YOUR OBJECTIVE> Report each line of the listing below that holds "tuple".
□ □ □
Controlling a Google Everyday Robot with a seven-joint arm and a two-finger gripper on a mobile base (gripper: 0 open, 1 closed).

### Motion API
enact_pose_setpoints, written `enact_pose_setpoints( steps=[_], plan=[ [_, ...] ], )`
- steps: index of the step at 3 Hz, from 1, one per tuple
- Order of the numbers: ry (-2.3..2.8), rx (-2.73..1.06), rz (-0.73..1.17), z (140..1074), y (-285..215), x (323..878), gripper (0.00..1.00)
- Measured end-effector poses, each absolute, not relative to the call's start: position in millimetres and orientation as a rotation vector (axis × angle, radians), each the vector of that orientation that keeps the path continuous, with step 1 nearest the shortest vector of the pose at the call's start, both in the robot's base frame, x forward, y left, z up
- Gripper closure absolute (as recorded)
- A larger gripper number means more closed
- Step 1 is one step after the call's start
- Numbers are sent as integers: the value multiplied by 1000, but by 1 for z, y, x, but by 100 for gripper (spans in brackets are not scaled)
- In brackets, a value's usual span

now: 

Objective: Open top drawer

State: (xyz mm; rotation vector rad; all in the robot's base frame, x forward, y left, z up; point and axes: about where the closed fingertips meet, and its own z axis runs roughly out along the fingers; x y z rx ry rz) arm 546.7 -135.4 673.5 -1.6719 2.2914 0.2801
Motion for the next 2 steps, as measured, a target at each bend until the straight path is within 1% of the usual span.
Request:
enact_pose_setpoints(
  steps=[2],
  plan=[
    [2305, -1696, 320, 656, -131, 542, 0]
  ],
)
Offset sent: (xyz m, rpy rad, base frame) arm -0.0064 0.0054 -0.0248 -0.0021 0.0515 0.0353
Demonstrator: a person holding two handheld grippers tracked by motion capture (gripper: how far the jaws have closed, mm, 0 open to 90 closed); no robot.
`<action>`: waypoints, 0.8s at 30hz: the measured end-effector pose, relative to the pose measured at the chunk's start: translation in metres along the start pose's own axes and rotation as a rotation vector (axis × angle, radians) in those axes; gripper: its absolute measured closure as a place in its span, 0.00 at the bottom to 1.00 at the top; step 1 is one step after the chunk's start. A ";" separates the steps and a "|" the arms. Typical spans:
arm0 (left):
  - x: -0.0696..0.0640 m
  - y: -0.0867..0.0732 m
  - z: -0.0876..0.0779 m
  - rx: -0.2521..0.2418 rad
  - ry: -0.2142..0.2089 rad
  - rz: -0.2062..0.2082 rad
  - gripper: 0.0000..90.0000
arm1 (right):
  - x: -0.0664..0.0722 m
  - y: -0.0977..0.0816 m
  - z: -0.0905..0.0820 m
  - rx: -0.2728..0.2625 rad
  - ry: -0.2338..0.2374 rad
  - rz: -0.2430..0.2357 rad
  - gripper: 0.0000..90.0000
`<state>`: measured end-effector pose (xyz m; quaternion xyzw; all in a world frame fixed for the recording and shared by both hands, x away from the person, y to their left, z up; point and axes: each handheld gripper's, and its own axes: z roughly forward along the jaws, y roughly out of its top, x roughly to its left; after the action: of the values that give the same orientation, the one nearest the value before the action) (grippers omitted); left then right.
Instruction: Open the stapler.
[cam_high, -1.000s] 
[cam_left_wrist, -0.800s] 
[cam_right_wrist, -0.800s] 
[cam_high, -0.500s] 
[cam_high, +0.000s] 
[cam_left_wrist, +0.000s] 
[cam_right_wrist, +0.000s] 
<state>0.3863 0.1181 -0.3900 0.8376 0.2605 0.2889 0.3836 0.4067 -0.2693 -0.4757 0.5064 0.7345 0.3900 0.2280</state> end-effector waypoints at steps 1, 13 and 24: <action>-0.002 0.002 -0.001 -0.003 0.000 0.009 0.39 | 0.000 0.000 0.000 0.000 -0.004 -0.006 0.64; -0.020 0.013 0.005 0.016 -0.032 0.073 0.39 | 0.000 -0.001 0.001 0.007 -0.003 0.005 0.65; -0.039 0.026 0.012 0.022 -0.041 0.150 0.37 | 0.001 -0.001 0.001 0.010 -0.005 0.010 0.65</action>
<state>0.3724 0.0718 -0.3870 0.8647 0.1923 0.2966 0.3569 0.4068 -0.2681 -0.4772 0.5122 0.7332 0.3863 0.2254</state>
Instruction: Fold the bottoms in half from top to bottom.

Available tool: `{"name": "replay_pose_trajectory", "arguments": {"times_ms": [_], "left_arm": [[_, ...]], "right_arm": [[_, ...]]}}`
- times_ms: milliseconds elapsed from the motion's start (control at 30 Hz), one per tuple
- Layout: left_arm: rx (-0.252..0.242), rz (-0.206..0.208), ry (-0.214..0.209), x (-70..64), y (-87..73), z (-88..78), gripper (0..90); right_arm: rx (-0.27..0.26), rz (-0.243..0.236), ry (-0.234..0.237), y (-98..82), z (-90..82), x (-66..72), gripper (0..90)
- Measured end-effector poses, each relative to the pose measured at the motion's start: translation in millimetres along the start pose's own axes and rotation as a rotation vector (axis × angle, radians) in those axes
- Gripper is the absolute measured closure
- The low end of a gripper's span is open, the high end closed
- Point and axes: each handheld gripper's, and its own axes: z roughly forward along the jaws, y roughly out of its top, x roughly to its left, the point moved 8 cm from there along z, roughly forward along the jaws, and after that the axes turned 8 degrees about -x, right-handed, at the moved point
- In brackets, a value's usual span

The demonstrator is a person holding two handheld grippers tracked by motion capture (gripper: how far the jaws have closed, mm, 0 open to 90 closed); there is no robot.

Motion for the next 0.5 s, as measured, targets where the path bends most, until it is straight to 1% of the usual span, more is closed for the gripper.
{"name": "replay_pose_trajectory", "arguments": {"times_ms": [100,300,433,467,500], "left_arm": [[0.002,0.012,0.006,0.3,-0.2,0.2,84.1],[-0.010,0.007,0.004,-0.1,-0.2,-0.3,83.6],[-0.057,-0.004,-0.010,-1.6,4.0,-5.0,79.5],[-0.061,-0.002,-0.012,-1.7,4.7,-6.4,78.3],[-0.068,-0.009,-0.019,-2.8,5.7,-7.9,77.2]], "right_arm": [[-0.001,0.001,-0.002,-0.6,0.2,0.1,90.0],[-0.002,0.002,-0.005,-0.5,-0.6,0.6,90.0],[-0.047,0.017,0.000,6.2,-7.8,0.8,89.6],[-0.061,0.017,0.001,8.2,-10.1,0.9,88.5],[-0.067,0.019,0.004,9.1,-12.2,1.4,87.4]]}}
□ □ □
PROBLEM SOLUTION>
- steps: index of the step at 3 Hz, from 1, one per tuple
- times_ms: milliseconds elapsed from the motion's start (control at 30 Hz), one per tuple

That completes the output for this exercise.